Wednesday, January 20, 2021

Reaction Paper 1

Stasia Skonberg

Geography 101: Dr. Richard Simpsonm

January 19, 2021

Response Paper 1


Landscape Defines Itself

In J.B. Jackson’s “The Word Itself,” he pulls apart the word landscape and investigates what the true original meanings and uses were as well as the ways it has changed in modern times. Throughout the essay he takes us through the past uses of the word landscape and how that pertained to a certain group of people back in the day as opposed to now where it is more “public domain”. His argument throughout this piece stays that we need a new definition for landscape, although he may not be able to come up with one.

“Landscape” is the main term in the essay used and talked about and has a vast history not many people know about or look into. The fact that it had so many meanings and uses before it became a mainstream English word used among English speakers is in itself a very interesting part of the entire word. The word has ties to German roots, Saxons, Jutes, and Danes and Dutch and at the root of the word can mean both a natural scenery or a space defined by people.

A space defined by people as well as something that shows natural scenery in the eyes of the people that live on it is what landscape means at its core. With that said I have a hard time agreeing with Jackson on his argument that we need a new definition for the word landscape because I think it has transformed into the word it was truly meant to be and into the meaning it was truly meant to be understood in and that the meaning is up to yourself or in the eye of the beholder.

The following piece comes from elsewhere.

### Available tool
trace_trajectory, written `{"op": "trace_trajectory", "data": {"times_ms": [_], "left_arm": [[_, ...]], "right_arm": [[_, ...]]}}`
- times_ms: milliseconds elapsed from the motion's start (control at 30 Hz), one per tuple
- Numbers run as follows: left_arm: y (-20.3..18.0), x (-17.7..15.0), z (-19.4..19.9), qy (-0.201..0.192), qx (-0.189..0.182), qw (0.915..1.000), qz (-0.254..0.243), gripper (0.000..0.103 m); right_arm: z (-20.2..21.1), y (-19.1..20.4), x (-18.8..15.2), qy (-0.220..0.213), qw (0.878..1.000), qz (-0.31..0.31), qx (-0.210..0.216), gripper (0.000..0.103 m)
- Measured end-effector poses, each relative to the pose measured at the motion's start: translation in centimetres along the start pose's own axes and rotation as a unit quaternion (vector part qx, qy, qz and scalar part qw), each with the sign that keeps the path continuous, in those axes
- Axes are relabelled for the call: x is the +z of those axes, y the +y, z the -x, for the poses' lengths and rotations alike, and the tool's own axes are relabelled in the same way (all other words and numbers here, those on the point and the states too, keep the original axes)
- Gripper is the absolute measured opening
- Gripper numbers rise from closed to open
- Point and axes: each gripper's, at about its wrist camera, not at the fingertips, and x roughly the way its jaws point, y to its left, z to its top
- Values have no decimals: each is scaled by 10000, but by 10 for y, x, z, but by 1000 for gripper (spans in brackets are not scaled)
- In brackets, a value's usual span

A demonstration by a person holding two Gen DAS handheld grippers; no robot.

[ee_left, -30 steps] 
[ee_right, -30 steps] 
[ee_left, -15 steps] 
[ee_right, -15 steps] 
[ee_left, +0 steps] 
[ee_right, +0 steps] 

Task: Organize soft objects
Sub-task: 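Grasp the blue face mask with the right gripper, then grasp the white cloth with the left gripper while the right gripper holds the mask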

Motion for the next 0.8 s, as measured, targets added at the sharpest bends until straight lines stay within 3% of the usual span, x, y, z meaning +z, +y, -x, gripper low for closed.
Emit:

Space has become a very important thing in society today and more specifically personal space. We have been cooped up in our homes for months at this point trying to maintain our personal space, and I do think the word landscape is changing because of that. Because of our inability to meet together in one space created for learning, in our case, we are forced to create our own definition of the space and of the idea of a “learning space” a learning-scape if you will. Some may see that as a hindrance or a set back to the leaps and bounds made from the original “painterly” meaning of landscape, showcasing picturesque landscapes, but I see it as a sort of Renaissance. This weird time in all of our lives has changed every aspect of it and we have to change with it.


1 comment:

  1. Stasia, those changing times you mention does indeed mean that "learning-spaces" are changing, and this indeed, is why Jackson suggests we need to understand the change in the word landscape. As people and culture change so does the environment. Jackson is advocating for an understanding of that change, and proposes a different definition of landscape as a result. One that includes an understanding of the processes that effect that change. What is that definition of landscape for Jackson?